On the way home he drove oddly, as if the steering wheel, heated by the sun, were too painful for him to hold. “No more trouble with the car, huh?” Helen said.

“It’s all right,” he said. They were nearly out of town already. Helen saw few people she knew. “Why are you looking around?” her father said. His voice was pleasant and his eyes fastened seriously upon the road, as if he did not dare look elsewhere.

“Oh, just looking,” Helen said. “How is Davey?”
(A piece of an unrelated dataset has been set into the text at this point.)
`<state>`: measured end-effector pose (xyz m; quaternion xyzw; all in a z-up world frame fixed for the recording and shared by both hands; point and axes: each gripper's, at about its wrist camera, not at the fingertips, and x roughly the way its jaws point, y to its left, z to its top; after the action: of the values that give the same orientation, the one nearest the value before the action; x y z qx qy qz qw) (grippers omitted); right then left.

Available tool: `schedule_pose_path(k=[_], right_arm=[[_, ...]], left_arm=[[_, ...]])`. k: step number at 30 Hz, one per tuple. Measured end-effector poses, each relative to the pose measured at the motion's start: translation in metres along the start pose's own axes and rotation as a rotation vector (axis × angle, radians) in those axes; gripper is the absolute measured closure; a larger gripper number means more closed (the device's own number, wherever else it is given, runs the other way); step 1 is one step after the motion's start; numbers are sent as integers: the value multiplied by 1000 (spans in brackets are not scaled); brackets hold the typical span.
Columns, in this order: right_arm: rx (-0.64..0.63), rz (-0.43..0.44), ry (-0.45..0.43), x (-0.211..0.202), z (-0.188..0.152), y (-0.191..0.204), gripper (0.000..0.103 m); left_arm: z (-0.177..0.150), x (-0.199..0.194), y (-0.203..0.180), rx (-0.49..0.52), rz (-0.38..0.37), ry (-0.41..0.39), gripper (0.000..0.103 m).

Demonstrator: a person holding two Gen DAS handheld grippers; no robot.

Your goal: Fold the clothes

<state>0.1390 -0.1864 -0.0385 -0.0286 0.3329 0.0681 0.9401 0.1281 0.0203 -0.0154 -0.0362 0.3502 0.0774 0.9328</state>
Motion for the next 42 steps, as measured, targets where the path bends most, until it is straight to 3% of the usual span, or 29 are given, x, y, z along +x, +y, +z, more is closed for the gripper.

Waiting for her father to answer — he always took his time — Helen arranged her skirt nervously beneath her. Davey was her sister’s baby, could he be sick? She had forgotten to ask about him the night before. “Nothing’s wrong with Davey, is there, Pa?” she said.

“No, nothing.”

“I thought Ma might come, maybe,” Helen said.

“No.”

“Didn’t she want to? Mad at me, huh?”

In the past her mother’s dissatisfaction with her had always ranged Helen and her father together; Helen could tell by a glance of her father’s when this was so. But he did not look away from the road. They were passing the new high school, the consolidated high school Helen had attended for a year. No one had known what consolidated meant or was interested in knowing. Helen frowned at the dark brick and there came to her mind, out of nowhere, the word adulterous, for it too had been a word she had not understood for years. A word out of the Bible. It was like a mosquito bothering her at night, or a stain on her dress — the kind she would have to hide without seeming to, letting her hand fall accidentally over it. For some reason the peculiar smell of the old car, the rattling sun shades above the windshield, the same old khaki blanket they used for a seat cover did not comfort her and let her mind get drowsy, to push that word away.

She was not sleepy, but she said she was.

“Yes, honey. Why don’t you lay back and try to sleep, then,” her father said.

He glanced toward her. She felt relieved at once, made simple and safe. She slid over and leaned her head against her father’s shoulder. “Bus ride was long, I hate bus rides,” she said. “I used to like them.”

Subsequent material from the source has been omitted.